### WORK TO BE COMPLETED
I'd like the records transcribed exactly, leaving the images out.
== PROVIDED RECORDS ==
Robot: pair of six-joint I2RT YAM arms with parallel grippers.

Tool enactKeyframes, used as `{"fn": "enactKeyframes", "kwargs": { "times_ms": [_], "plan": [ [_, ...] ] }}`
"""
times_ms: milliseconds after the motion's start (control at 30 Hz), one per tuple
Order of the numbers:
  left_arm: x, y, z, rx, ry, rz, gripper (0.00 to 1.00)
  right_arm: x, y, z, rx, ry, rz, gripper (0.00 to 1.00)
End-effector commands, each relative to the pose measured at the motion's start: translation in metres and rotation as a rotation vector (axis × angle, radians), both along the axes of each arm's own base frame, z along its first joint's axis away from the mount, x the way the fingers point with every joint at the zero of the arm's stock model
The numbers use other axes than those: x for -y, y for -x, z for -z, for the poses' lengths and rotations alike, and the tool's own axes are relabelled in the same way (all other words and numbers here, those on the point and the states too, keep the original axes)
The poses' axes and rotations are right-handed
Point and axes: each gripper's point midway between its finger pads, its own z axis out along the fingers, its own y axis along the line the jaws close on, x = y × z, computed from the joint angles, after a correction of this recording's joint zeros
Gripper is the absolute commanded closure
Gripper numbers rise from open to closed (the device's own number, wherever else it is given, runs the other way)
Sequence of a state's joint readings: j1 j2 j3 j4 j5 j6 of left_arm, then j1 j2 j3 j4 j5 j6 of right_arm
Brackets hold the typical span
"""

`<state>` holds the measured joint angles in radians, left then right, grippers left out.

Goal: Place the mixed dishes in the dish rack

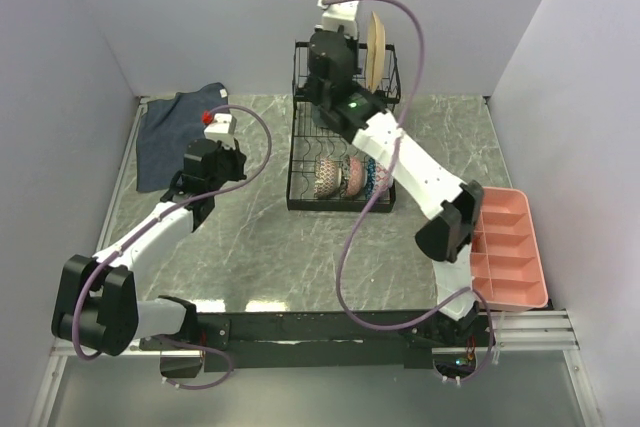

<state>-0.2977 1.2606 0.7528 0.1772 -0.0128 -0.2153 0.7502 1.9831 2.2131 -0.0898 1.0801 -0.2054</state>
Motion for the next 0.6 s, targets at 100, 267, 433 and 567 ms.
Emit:
{"fn": "enactKeyframes", "kwargs": {
  "times_ms": [100, 267, 433, 567],
  "plan": [
    [0.0, 0.008, -0.01, 0.041, 0.046, 0.003, 0.99, 0.026, 0.02, -0.068, 0.222, -0.208, 0.207, 1.0],
    [-0.001, 0.012, -0.006, 0.049, 0.048, 0.002, 0.99, 0.021, 0.013, -0.053, 0.168, -0.192, 0.172, 1.0],
    [-0.002, 0.014, -0.01, 0.086, 0.051, 0.005, 0.99, 0.025, 0.013, -0.035, 0.08, -0.127, 0.135, 1.0],
    [-0.009, 0.018, -0.006, 0.099, 0.047, -0.025, 0.99, 0.029, 0.014, -0.023, 0.031, -0.116, 0.102, 1.0]
  ]
}}
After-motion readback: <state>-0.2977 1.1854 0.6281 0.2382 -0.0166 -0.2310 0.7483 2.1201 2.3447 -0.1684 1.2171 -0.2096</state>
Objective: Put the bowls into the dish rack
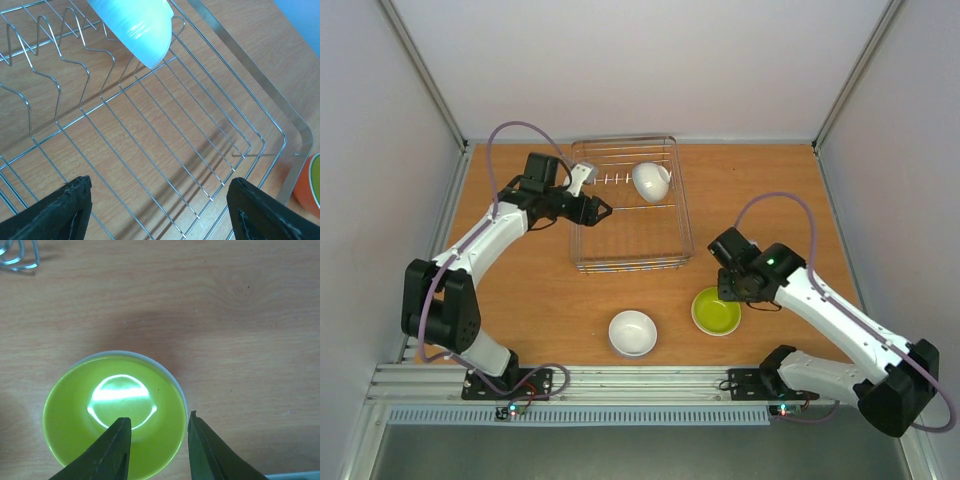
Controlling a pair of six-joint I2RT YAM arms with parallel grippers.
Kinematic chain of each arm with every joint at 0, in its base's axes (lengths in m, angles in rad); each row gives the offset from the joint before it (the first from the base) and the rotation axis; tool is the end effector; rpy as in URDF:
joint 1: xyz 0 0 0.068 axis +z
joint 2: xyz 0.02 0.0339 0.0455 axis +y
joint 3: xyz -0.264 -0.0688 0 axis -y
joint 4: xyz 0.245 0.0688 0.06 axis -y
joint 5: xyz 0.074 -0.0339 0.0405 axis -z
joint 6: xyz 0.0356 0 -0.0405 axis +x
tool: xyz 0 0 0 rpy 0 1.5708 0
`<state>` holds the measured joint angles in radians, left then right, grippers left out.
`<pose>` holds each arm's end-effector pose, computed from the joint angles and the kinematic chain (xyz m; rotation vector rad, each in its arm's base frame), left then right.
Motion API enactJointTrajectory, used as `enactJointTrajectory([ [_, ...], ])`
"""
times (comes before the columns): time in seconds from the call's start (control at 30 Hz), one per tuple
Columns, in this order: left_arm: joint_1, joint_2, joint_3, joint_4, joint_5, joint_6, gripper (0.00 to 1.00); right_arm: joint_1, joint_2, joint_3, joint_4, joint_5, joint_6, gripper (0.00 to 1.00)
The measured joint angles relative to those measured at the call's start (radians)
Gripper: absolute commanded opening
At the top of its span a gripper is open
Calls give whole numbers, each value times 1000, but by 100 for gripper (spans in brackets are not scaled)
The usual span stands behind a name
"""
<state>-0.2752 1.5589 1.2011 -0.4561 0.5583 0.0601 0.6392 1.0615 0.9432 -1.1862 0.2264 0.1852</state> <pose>0.3210 -0.1102 0.2721 0.6538 2.2640 -0.7672 0.1414 0.0952 0.2698 -0.5896 2.7424 -0.1417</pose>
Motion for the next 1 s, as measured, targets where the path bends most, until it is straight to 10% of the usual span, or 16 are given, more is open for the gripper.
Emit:
enactJointTrajectory([
  [1.0,0,2,16,-11,40,-8,75,43,145,-189,66,20,219,14],
])
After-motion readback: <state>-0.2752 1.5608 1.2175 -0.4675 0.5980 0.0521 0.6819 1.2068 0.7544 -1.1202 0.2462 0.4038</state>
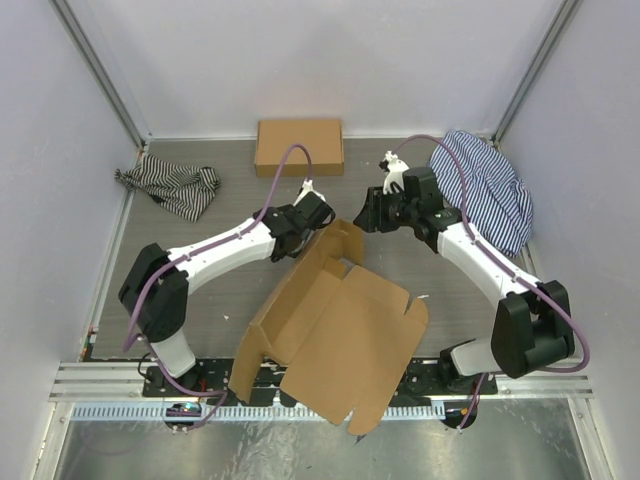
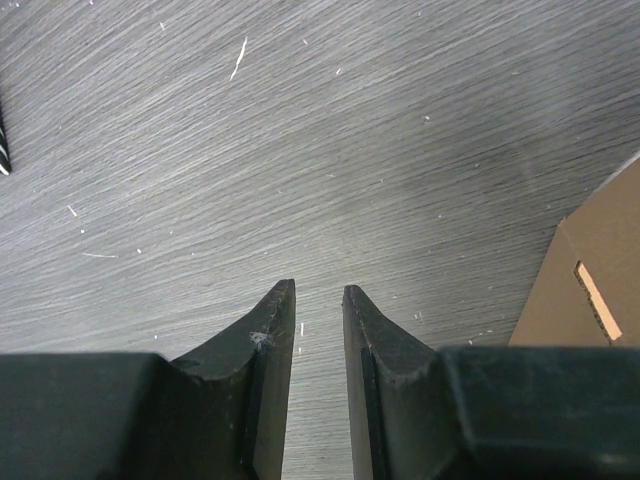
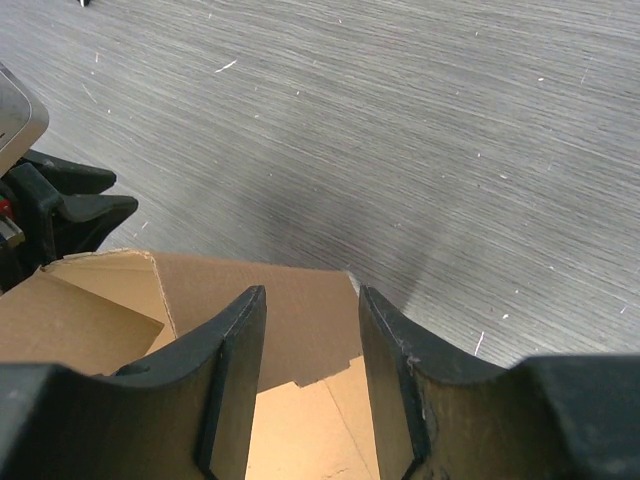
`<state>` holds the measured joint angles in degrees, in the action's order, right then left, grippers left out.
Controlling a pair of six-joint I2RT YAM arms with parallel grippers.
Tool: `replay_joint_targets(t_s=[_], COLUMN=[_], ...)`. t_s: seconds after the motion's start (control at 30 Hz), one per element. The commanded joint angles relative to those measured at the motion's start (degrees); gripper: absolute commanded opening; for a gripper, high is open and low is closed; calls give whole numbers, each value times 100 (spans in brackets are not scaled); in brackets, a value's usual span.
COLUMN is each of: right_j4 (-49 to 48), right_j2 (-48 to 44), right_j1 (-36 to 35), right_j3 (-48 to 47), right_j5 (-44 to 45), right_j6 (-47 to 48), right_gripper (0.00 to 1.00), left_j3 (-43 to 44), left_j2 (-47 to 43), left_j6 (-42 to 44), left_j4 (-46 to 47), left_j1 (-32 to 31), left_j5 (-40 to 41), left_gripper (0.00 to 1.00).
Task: Fold the paper box
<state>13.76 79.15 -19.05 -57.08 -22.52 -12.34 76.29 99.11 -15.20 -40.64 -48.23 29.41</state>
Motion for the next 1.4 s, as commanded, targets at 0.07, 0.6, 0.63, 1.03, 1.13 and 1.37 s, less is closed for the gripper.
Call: replay_joint_targets(t_s=[0.07,0.6,0.63,1.03,1.13,1.37], right_j4=[-242,-86,-78,115,141,136], right_j2=[128,230,204,22,92,111], right_j1=[-77,-194,-198,-221,-217,-230], right_j3=[-347,-515,-502,-407,-484,-529], right_j5=[-14,-16,-34,-20,-46,-201], right_j6=[-78,-63,-52,105,108,84], right_gripper=[48,48,47,46,47,46], left_j3=[-201,-386,-379,-465,-524,-573], left_j2=[-356,-516,-516,-446,-498,-599], left_j6=[-53,-20,-24,-52,-66,-86], left_j4=[156,228,238,241,241,224], left_j1=[130,287,284,370,410,441], left_j5=[42,-80,-84,-113,-112,-177], left_gripper=[33,33,33,33,33,33])
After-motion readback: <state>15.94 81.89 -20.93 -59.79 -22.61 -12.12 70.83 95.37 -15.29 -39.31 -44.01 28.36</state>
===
### SOLUTION TO THIS PROBLEM
Robot: pair of six-joint I2RT YAM arms with parallel grippers.

Tool enactKeyframes, used as `{"fn": "enactKeyframes", "kwargs": { "times_ms": [_], "plan": [ [_, ...] ] }}`
"""
times_ms: milliseconds after the motion's start (control at 30 Hz), one per tuple
Order of the numbers:
  left_arm: x, y, z, rx, ry, rz, gripper (0.00 to 1.00)
  right_arm: x, y, z, rx, ry, rz, gripper (0.00 to 1.00)
End-effector commands, each relative to the pose measured at the motion's start: translation in metres and rotation as a rotation vector (axis × angle, radians), both along the axes of each arm's own base frame, z along its first joint's axis away from the mount, x the way the fingers point with every joint at the zero of the arm's stock model
The numbers use other axes than those: x for -y, y for -x, z for -z, for the poses' lengths and rotations alike, and the tool's own axes are relabelled in the same way (all other words and numbers here, those on the point and the states too, keep the original axes)
The poses' axes and rotations are right-handed
Point and axes: each gripper's point midway between its finger pads, its own z axis out along the fingers, its own y axis along the line the jaws close on, x = y × z, computed from the joint angles, after a correction of this recording's joint zeros
Gripper is the absolute commanded closure
Gripper numbers rise from open to closed (the device's own number, wherever else it is given, runs the other way)
Sequence of a state's joint readings: j1 j2 j3 j4 j5 j6 of left_arm, then j1 j2 j3 j4 j5 j6 of right_arm
Brackets hold the typical span
"""

`<state>` holds the measured joint angles in radians, left then right, grippers left out.

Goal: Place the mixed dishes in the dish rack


<state>-0.2977 1.2606 0.7528 0.1772 -0.0128 -0.2153 0.7502 1.9831 2.2131 -0.0898 1.0801 -0.2054</state>
Motion for the next 0.6 s, targets at 100, 267, 433 and 567 ms.
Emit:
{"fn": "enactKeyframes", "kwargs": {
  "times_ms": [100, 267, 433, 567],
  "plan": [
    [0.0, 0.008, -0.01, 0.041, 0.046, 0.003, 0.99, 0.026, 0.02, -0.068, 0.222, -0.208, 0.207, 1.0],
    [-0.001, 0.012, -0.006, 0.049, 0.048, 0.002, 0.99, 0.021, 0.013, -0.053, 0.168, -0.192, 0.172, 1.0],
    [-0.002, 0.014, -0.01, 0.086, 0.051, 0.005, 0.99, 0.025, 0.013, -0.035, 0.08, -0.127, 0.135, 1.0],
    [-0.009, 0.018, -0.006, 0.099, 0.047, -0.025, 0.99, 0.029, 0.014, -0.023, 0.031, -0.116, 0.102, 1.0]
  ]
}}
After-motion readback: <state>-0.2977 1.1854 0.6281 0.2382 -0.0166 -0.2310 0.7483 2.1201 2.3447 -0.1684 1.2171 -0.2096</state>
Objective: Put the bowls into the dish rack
Controlling a pair of six-joint I2RT YAM arms with parallel grippers.
Kinematic chain of each arm with every joint at 0, in its base's axes (lengths in m, angles in rad); each row gives the offset from the joint before it (the first from the base) and the rotation axis; tool is the end effector; rpy as in URDF:
joint 1: xyz 0 0 0.068 axis +z
joint 2: xyz 0.02 0.0339 0.0455 axis +y
joint 3: xyz -0.264 -0.0688 0 axis -y
joint 4: xyz 0.245 0.0688 0.06 axis -y
joint 5: xyz 0.074 -0.0339 0.0405 axis -z
joint 6: xyz 0.0356 0 -0.0405 axis +x
tool: xyz 0 0 0 rpy 0 1.5708 0
`<state>` holds the measured joint angles in radians, left then right, grippers left out.
`<pose>` holds each arm's end-effector pose, computed from the joint angles and the kinematic chain (xyz m; rotation vector rad, each in its arm's base frame), left then right.
Motion API enactJointTrajectory, used as `enactJointTrajectory([ [_, ...], ])`
"""
times (comes before the columns): time in seconds from the call's start (control at 30 Hz), one per tuple
Columns, in this order: left_arm: joint_1, joint_2, joint_3, joint_4, joint_5, joint_6, gripper (0.00 to 1.00); right_arm: joint_1, joint_2, joint_3, joint_4, joint_5, joint_6, gripper (0.00 to 1.00)
The measured joint angles relative to those measured at the call's start (radians)
Gripper: absolute commanded opening
At the top of its span a gripper is open
Calls give whole numbers, each value times 1000, but by 100 for gripper (spans in brackets are not scaled)
The usual span stands behind a name
"""
<state>-0.2752 1.5589 1.2011 -0.4561 0.5583 0.0601 0.6392 1.0615 0.9432 -1.1862 0.2264 0.1852</state> <pose>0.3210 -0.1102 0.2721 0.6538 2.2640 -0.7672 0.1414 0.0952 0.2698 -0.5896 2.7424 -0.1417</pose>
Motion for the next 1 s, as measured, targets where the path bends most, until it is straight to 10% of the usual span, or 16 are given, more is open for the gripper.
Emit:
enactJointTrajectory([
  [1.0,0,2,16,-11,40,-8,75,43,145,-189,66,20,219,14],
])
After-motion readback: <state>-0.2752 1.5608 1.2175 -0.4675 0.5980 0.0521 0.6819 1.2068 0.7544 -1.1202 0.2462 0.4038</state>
`<state>` holds the measured joint angles in degrees, in the action's order, right then left, grippers left out.
Controlling a pair of six-joint I2RT YAM arms with parallel grippers.
Tool: `replay_joint_targets(t_s=[_], COLUMN=[_], ...)`. t_s: seconds after the motion's start (control at 30 Hz), one per element. The commanded joint angles relative to those measured at the motion's start (degrees); gripper: absolute commanded opening; for a gripper, high is open and low is closed; calls give whole numbers, each value times 100 (spans in brackets are not scaled); in brackets, a value's usual span.
COLUMN is each of: right_j4 (-49 to 48), right_j2 (-48 to 44), right_j1 (-36 to 35), right_j3 (-48 to 47), right_j5 (-44 to 45), right_j6 (-47 to 48), right_gripper (0.00 to 1.00), left_j3 (-43 to 44), left_j2 (-47 to 43), left_j6 (-42 to 44), left_j4 (-46 to 47), left_j1 (-32 to 31), left_j5 (-40 to 41), left_gripper (0.00 to 1.00).
Task: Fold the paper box
<state>13.76 79.15 -19.05 -57.08 -22.52 -12.34 76.29 99.11 -15.20 -40.64 -48.23 29.41</state>
Motion for the next 1.4 s, as commanded, targets at 0.07, 0.6, 0.63, 1.03, 1.13 and 1.37 s, less is closed for the gripper.
Call: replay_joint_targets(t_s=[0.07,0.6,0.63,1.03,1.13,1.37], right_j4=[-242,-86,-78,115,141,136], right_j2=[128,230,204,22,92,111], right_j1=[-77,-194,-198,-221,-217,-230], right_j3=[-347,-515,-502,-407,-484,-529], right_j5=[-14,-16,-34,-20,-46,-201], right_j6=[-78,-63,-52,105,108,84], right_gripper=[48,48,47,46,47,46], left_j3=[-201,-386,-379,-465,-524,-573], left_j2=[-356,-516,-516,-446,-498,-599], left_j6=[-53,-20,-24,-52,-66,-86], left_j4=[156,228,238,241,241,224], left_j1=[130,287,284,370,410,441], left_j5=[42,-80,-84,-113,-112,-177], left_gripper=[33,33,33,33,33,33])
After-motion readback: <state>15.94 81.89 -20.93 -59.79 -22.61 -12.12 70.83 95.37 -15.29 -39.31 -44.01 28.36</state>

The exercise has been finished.